1.11 🚫 Common Mistakes

#	❌ Common Mistake	✅ The Reality
1	Server = physical machine	A server is a program, not a box. You can run a web server on your laptop right now. One physical machine can run dozens of server programs simultaneously on different ports.
2	A server can never be a client	In microservices, services constantly switch roles. The Payment Service is a server to the frontend but a client to the Fraud Detection Service. Roles are relative, not fixed identities.
3	Web server = application server	A web server (Nginx, Apache) serves static files. An application server (Node.js, Django) runs business logic. Most production systems have both doing different jobs.
4	One server handles all requests	Large systems like Instagram run on thousands of servers across multiple data centres. Designing for a single server is the most common beginner mistake in system design.
5	The client sees the server's internals	Clients only know the server's address and protocol. All internal logic — databases, services, business rules — is hidden. This is called encapsulation and is a security best practice.
6	Start with complex architecture	Always start with the simple path: Client → Server → Database. Add load balancers, caches, and CDNs only when a specific problem justifies the complexity.

1.12 📝 Summary

Client initiates, Server responds — the client always makes the first move; the server waits and reacts.
A server is a program, not a physical machine — it can run on any hardware, including your laptop.
A server can be a client — in microservices, services call each other; roles are relative, not fixed.
Multiple server types work together — a single user request typically touches several specialised servers: application server, database, and more.
Always start simple — Client → Server → Database is the baseline; add complexity only when justified by scale or requirements.

1.13 🏋️ Design Challenge

🍕 Challenge: Design a food delivery app

You are designing a system like Uber Eats or DoorDash. Think through the following:

What are the different types of clients in your system? (Hint: there is more than one kind of user.)

What are the different types of servers you would need?
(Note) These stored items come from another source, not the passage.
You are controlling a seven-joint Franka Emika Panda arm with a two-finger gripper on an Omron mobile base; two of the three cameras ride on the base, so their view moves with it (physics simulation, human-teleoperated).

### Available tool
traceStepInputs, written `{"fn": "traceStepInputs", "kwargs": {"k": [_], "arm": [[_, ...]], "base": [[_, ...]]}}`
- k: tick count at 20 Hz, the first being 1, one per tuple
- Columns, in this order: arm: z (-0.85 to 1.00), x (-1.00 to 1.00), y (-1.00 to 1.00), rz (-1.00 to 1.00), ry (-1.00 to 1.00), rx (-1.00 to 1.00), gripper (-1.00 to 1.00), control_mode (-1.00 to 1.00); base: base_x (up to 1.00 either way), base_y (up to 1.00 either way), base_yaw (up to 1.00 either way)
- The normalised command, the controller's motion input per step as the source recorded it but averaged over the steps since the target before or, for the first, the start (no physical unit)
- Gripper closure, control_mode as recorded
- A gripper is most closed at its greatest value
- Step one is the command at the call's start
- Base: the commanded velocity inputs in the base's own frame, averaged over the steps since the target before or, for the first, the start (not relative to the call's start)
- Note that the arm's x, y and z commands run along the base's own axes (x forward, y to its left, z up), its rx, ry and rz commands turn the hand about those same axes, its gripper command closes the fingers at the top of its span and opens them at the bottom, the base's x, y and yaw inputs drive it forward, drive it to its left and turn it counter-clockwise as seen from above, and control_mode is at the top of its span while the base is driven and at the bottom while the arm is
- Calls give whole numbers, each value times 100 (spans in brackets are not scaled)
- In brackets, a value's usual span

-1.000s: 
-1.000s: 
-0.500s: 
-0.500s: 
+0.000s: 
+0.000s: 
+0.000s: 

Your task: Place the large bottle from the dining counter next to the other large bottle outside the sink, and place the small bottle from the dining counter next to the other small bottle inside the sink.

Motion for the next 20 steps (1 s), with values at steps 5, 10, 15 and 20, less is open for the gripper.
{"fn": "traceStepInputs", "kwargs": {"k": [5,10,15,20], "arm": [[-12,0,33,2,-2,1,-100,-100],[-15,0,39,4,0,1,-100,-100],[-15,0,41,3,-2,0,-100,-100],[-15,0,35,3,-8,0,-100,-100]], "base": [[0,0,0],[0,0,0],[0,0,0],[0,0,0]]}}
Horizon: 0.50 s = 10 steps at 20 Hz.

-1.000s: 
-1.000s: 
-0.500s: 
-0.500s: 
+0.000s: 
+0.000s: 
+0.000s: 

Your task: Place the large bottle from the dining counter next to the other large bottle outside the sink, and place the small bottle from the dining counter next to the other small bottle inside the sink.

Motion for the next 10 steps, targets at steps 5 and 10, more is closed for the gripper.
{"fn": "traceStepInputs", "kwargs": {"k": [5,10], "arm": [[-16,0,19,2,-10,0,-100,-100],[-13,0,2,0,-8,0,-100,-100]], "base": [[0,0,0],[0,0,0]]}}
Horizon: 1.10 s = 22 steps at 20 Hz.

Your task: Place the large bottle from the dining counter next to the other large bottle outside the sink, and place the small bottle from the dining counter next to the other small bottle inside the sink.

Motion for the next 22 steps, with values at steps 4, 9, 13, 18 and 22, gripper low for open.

List at least four.

Draw a simple diagram showing how a customer places an order — trace the request from the customer's phone to the restaurant and back.

What happens if your main application server goes down while someone is placing an order?

👁️ Show Answer

Types of Clients (3 distinct roles):

📱 Customer app (iOS/Android) — places orders, tracks delivery in real time
🍔 Restaurant dashboard (tablet/web app) — receives new orders, marks them as ready
🚗 Driver app (mobile) — receives delivery assignments, navigates to pickup and drop-off

Types of Servers needed:

⚙️ API Server — the main application server; handles all requests from all three client types
💳 Payment Server — processes card charges securely when an order is placed
🔔 Notification Server — sends real-time alerts to the restaurant and driver apps
🗄️ Database Server — stores users, restaurants, menus, orders, and delivery status

Request flow when a customer places an order:

Customer app (client) → sends POST /orders request to the API Server
API Server validates the order and writes it to the Database Server
API Server calls the Payment Server to charge the customer's card
API Server tells the Notification Server to alert the restaurant
Notification Server pushes the order to the Restaurant app (client)
Restaurant accepts → API Server updates order status in the Database
API Server responds to the customer app: order confirmed ✅

If the application server goes down:
Orders cannot be placed — customers see an error. The fix is to run multiple application servers so if one fails, others continue handling requests. We will cover exactly how this works when we study Load Balancers in Phase 2.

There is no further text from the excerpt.